Row Denormalizer

Description

Converts raw data into denormalized data based on a key column. User is able to specify the list of fields that should be used in the denormalized record, with an option to use an alias for the output field name. For example, 'ADDRESS' in the input is mapped to 'addr' in the output schema.

Use Case

The transform takes input record that stores a variable set of custom attributes for an entity, denormalizes it on the basis of the key field, and then returns a denormalized table according to the output schema specified by the user. The denormalized data is easier to query.

Properties

keyField: Name of the column in the input record which will be used to group the raw data. For Example, id.

nameField: Name of the column in the input record which contains the names of output schema columns. For example, input records have columns 'id', 'attribute', 'value' and the 'attribute' column contains 'FirstName', 'LastName', 'Address'. "So the output record will have column names as 'FirstName', 'LastName', 'Address'.

valueField: Name of the column in the input record which contains the values for output schema columns. For example, input records have columns 'id', 'attribute', 'value' and the 'value' column contains 'John', 'Wagh', 'NE Lakeside'. So the output record will have values for columns 'FirstName', 'LastName', 'Address' as 'John', 'Wagh', 'NE Lakeside' respectively.

outputFields: List of the output fields to be included in denormalized output.

fieldAliases: List of the output fields to rename. The key specifies the name of the field to rename, with its corresponding value specifying the new name for that field.

numPartitions: Number of partitions to use when grouping data. If not specified, the execution framework will decide on the number to use.

Conditions

In case a field value is not present, then it will be considered as NULL.

For Example,

If keyfield('id') in the input record is NULL, then that particular record will be filtered out.

If namefield('attribute') or valuefield('value') is not present for a particular keyfield('id') value, then the denormalized output value for that namefield will be NULL.

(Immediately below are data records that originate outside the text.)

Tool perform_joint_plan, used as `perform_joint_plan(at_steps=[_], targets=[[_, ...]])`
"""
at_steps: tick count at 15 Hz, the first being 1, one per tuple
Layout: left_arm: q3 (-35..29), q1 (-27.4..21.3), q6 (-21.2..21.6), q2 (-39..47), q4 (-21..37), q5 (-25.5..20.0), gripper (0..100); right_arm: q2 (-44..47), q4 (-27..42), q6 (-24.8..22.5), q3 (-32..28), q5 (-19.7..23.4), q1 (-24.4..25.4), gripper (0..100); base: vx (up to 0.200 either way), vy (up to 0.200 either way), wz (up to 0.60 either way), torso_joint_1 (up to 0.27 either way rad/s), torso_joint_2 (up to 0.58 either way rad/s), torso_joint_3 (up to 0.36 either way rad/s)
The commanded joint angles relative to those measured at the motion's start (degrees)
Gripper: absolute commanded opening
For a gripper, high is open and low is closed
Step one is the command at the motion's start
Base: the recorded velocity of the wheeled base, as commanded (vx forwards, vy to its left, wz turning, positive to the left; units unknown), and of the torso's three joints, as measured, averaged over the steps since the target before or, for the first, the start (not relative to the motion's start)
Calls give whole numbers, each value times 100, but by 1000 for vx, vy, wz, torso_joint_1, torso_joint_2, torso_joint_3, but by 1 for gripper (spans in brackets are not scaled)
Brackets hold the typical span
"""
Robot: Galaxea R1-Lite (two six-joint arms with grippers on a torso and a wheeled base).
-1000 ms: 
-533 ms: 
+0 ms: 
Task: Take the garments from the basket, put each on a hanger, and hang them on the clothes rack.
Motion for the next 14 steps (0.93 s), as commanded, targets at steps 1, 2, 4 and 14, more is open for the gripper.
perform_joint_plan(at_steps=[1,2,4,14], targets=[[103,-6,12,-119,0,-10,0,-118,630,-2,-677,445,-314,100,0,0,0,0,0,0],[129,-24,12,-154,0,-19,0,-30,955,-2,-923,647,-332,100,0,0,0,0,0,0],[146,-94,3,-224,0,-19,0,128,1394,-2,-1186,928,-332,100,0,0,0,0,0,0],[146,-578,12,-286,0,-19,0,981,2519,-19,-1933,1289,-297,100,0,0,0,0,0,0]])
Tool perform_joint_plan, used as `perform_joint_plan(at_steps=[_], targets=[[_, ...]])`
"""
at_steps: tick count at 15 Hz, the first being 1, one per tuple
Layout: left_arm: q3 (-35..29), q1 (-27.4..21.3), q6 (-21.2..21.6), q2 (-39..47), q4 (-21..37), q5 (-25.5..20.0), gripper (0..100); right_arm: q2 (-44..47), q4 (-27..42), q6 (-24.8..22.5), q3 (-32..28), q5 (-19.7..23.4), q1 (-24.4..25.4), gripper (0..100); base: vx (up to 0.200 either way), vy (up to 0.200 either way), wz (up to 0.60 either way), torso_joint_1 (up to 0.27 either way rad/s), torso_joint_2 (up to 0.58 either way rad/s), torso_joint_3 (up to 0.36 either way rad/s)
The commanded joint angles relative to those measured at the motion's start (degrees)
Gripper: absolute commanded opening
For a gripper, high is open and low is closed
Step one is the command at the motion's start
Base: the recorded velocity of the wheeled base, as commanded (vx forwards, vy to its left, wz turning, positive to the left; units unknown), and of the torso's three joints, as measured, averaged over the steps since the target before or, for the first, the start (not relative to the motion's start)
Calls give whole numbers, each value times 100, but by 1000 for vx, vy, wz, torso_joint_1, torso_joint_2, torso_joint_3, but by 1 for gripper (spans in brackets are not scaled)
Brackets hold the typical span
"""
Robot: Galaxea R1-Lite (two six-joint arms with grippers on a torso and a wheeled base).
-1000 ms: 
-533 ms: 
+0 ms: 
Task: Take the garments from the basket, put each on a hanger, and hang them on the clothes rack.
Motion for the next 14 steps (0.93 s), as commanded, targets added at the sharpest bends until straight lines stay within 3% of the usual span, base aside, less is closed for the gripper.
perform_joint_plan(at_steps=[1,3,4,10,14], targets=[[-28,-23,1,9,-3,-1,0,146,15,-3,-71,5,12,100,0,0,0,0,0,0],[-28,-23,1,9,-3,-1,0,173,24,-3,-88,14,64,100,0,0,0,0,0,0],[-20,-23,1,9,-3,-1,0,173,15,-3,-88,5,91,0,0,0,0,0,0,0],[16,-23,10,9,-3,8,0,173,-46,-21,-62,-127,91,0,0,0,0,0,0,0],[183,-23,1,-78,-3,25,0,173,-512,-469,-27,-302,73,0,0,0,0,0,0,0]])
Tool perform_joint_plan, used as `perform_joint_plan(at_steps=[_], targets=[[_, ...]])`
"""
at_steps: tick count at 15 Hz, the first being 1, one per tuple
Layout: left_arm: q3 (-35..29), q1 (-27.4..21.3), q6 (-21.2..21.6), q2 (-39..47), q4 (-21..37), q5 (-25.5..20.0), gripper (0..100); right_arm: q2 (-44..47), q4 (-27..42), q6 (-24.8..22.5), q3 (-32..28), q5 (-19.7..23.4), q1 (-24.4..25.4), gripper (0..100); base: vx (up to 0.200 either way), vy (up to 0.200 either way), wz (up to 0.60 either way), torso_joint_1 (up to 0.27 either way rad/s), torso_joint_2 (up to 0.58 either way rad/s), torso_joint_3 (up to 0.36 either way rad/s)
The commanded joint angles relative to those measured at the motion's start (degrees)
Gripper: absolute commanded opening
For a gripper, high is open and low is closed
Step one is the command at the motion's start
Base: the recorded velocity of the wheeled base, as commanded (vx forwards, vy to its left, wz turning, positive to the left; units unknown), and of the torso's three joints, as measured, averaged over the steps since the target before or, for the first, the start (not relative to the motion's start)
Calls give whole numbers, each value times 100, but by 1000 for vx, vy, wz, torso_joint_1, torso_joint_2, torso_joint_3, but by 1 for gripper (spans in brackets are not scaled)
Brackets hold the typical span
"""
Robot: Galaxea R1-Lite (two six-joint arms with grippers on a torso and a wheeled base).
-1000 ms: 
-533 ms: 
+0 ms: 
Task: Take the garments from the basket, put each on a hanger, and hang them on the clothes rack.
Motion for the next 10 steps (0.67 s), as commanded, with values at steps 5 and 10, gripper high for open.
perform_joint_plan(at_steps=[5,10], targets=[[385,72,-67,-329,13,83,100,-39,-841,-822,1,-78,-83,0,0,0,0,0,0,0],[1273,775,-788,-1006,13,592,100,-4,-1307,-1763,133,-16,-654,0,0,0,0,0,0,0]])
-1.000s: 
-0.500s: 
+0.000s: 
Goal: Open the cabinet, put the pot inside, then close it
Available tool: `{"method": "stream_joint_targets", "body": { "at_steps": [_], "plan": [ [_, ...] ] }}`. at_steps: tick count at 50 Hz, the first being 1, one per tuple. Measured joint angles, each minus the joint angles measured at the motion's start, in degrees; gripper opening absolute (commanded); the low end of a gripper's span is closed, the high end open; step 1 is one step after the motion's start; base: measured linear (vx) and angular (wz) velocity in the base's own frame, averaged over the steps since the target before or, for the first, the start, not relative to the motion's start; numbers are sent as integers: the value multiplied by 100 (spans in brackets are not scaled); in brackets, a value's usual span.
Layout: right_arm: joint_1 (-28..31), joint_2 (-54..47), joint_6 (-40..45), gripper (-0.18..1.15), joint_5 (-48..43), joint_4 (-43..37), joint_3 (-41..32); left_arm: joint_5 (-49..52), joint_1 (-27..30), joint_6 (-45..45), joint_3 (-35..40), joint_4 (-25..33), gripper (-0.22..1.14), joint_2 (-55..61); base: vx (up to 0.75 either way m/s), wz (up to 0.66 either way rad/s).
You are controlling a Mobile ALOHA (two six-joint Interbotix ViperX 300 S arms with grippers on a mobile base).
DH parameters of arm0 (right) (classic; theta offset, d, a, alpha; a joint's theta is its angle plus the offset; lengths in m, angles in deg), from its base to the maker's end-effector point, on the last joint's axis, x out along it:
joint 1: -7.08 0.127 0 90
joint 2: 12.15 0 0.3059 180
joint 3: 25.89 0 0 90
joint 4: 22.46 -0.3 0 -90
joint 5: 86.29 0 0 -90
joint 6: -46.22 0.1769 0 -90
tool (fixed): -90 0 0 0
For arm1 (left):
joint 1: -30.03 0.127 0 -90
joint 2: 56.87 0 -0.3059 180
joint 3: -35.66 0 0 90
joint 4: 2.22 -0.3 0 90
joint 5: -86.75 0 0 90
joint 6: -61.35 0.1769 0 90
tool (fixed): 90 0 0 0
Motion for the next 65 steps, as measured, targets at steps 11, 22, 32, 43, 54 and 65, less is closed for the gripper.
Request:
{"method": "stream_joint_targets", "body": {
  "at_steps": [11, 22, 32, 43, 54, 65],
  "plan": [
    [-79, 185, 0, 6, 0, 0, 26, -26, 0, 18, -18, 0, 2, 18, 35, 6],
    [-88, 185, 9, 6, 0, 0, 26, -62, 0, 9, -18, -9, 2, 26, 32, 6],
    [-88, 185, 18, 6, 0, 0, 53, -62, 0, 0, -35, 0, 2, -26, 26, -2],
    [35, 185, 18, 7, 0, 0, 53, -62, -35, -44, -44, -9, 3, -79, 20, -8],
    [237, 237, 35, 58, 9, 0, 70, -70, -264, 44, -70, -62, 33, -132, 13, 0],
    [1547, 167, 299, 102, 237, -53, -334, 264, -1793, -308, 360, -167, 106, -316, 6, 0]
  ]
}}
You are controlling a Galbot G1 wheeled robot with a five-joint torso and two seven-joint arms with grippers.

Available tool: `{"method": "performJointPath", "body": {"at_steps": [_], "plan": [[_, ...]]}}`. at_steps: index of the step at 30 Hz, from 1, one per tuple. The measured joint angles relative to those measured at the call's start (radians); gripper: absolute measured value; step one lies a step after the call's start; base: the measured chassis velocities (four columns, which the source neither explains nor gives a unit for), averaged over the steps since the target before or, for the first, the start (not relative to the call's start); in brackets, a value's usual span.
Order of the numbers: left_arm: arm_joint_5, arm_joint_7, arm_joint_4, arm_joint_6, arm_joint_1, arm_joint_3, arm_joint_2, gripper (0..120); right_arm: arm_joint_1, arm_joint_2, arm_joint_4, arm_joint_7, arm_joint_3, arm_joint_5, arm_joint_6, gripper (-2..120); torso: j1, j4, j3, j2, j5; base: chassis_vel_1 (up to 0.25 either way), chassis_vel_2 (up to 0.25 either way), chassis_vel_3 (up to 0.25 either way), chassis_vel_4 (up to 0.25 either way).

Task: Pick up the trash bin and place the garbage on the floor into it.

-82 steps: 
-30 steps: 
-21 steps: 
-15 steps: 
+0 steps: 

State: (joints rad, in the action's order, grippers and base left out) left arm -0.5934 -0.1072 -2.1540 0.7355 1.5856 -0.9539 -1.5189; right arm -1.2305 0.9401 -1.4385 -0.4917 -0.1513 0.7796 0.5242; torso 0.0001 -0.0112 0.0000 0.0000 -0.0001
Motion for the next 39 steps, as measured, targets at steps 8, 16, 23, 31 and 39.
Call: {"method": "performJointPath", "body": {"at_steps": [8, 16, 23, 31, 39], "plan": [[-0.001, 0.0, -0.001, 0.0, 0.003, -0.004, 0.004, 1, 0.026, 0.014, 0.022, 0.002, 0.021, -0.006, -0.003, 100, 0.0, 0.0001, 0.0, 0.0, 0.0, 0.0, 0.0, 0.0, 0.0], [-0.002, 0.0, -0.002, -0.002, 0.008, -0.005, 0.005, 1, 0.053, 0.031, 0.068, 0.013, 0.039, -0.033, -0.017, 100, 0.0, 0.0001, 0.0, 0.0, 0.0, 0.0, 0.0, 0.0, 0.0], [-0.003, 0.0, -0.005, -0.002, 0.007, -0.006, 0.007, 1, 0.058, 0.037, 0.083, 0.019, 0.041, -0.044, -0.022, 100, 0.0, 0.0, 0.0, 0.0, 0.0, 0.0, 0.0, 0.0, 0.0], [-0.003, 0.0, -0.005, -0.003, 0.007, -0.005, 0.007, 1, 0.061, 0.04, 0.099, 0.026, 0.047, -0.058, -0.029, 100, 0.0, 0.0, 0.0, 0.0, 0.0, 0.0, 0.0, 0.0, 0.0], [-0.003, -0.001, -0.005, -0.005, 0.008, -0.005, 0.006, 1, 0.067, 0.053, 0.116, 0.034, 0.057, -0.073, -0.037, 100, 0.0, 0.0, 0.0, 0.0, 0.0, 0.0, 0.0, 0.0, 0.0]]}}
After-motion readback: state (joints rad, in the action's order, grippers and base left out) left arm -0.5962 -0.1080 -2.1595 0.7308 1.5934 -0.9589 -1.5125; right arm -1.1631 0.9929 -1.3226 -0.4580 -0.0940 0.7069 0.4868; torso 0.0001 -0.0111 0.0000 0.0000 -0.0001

If user provides output field which is not present in the input record, then it will be considered as NULL.

Example

The transform takes input records that have columns id, attribute, value, denormalizes it on the basis of id, and then returns a denormalized table according to the output schema specified by the user.

{
  "name": "RowDenormalizer",
  "type": "batchaggregator",
  "properties": {
     "outputFields": "Firstname,Lastname,Address",
     "fieldAliases": "Address:Office Address",
     "keyField": "id",
     "nameField": "attribute",
     "valueField": "value"
   }
}

For example, suppose the aggregator receives the input record:

+======================================+
| id        | attribute   | value      |
+======================================+
| joltie    | Firstname   | John       |
| joltie    | Lastname    | Wagh       |
| joltie    | Address     | NE Lakeside|
+======================================+

Output records will contain all the output fields specified by user:

+=========================================================+
| id        | Firstname   | Lastname   |  Office Address  |
+=========================================================+
| joltie    | John        | Wagh       |  NE Lakeside     |
+=========================================================+

Now, let's suppose the aggregator receives the input record with NULL values:

+======================================+
| id        | attribute   | value      |
+======================================+
| joltie    | Firstname   | John       |
| joltie    | Lastname    | Wagh       |
| joltie    | Address     | NE Lakeside|
| brett     | Firstname   | Brett      |
|           | Lastname    | Lee        |
| brett     | Address     | SE Lakeside|
| bob       | Firstname   | Bob        |
| bob       |             | Smith      |
| bob       | Address     |            |
+======================================+

Output records will contain all the output fields specified by user:

+=========================================================+
| id        | Firstname   | Lastname   |  Office Address  |
+=========================================================+
| joltie    | John        | Wagh       |  NE Lakeside     |
| brett     | Brett       |            |  SE Lakeside     |
| bob       | Bob         |            |                  |
+=========================================================+

  • CDAP Pipelines Plugin Type: batchaggregator
  • CDAP Pipelines Version: 1.7.0